Professor Philip Stinson, a former cop and criminal lawyer who now teaches at Bowling Green State University, maintains the most comprehensive database anywhere on police officer prosecutions for killing civilians. Out of 77 officers charged with murder or manslaughter for killing a civilian since the start of 2005, he said, none appears to have argued in court that “auditory exclusion” excused their actions.

“From my standpoint, it’s completely nuts,” Stinson told ThinkProgress. “I don’t see this being admissible at all.”

But researchers diverge on whether people can go temporarily deaf under duress.

Those ThinkProgress reached who study the brain’s physiology said they know of no research supporting it. “Stress does all sorts of things to sensory systems,” wrote Stanford neurologist Dr. Robert Sapolsky, “but the idea of deafening is ludicrous.” Dr. Andrew Steptoe at University College London, who studies “peritraumatic dissociation” during episodes of intense fear or stress, said the idea is plausible “but I know of no solid evidence for this.”

But approached from a psychologist’s perspective, the theory is better grounded. Penn State Behrend associate professor Melanie Hetzel-Riggin said it helps to imagine the difference between hardware and software here.

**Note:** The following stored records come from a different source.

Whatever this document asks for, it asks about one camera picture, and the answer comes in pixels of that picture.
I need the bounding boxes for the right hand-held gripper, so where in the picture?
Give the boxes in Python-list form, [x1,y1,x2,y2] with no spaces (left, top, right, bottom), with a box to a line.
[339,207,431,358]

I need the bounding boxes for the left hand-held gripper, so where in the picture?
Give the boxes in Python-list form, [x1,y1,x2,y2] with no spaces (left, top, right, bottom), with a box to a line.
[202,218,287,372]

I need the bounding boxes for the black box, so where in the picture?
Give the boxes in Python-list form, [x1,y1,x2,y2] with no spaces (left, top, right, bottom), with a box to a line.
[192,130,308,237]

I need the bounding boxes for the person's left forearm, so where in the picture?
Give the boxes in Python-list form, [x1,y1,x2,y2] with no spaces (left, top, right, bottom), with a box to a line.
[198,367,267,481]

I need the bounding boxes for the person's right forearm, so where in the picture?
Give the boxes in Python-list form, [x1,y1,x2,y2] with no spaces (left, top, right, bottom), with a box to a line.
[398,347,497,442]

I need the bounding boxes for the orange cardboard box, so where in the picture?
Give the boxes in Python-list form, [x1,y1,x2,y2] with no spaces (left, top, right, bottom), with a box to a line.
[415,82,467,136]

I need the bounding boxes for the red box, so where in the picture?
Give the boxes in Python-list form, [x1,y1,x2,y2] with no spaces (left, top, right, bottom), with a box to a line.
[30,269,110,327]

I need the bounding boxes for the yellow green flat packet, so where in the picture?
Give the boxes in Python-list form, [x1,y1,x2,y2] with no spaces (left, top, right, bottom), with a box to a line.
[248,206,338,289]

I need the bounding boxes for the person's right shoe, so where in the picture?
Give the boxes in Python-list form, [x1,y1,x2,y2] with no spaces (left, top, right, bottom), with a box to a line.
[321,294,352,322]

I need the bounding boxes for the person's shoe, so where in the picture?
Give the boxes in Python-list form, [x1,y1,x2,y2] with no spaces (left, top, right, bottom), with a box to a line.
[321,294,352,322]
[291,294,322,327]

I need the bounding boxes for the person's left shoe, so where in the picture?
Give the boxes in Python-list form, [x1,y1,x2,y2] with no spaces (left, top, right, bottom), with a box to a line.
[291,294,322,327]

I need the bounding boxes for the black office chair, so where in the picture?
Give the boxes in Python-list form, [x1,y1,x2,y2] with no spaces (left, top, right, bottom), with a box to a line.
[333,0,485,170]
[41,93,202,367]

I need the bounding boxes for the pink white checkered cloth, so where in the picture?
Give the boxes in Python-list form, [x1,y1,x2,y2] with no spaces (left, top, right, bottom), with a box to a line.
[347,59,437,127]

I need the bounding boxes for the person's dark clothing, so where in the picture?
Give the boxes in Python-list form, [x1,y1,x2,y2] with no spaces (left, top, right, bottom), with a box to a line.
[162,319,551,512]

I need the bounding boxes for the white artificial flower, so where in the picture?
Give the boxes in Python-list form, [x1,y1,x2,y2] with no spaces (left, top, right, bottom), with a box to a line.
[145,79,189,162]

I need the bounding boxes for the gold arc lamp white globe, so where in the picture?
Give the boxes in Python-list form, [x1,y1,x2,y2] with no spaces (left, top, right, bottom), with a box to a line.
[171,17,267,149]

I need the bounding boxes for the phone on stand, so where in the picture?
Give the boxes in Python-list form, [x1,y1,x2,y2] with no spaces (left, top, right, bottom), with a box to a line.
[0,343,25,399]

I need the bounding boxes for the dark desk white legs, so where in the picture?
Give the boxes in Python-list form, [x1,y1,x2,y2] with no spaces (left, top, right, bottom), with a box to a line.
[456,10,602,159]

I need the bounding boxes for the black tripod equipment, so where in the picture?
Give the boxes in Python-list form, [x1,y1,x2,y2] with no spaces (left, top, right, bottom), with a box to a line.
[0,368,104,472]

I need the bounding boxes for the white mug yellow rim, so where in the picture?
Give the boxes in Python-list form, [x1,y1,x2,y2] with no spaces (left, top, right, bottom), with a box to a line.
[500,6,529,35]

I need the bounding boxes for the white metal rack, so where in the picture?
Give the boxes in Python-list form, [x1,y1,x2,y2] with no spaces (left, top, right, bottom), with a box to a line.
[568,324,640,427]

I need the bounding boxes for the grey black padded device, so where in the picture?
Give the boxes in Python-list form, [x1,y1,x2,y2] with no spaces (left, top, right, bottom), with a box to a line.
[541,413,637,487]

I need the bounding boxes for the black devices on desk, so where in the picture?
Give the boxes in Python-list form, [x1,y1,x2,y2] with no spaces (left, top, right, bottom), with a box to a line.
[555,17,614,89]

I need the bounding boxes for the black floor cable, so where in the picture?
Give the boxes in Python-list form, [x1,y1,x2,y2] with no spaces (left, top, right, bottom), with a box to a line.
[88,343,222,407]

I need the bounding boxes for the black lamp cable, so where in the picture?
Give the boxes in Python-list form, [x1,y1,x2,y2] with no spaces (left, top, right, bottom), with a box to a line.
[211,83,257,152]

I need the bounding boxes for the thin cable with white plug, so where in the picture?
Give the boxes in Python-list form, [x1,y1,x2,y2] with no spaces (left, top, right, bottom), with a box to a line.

“On the hardware side, they’re right, there’s probably no physiological problem in that your hearing itself is fine. What’s happening is the info isn’t going anywhere,” she said. “It is possible, although I’m unaware of any research supporting this one way or the other, that during that experience of threat your hearing could be focusing on that and not anything else going on around you.”

[…]

Police training materials are commonly designed to neutralize the panic psychology that Shelby’s lawyers hope will exonerate her. Simulations like the “force option simulator” at San Diego Regional Law Enforcement Training Center are in widespreaduse.

With public pressure for reform mounting over the past couple years, police departments have invited reporters to try their hand at the simulators as part of a PR offensive.

The reporter sessions illustrate how your average geek off the street would struggle with the stresses of the job, to be sure. But the point of the training is to ensure cops are better than us at this stuff. The people whom society entrusts with deadly force and unique authority are supposed to know how to avoid such dangerous responses to something that overloads our brain’s fight-flight instincts. Police academies traditionally give 13 times as much attention to training officers to handle violent situations professionally as to deescalation practices.

“The good thing about police officers and other people who are emergency responders is they have all this training to make it muscle memory, to make it automatic,” said Hetzel-Riggin.

“There are many situations that are going to be perceived as less threatening, because police officers have the training, the practice.”

With all that training, there’s only one thing left – implicit bias. And all too often, when it comes to cops, explicit bias. It’s a problem everyone is tip-toeing around, and it’s the one problem which desperately needs to be addressed. Way more than enough people have been murdered by cops.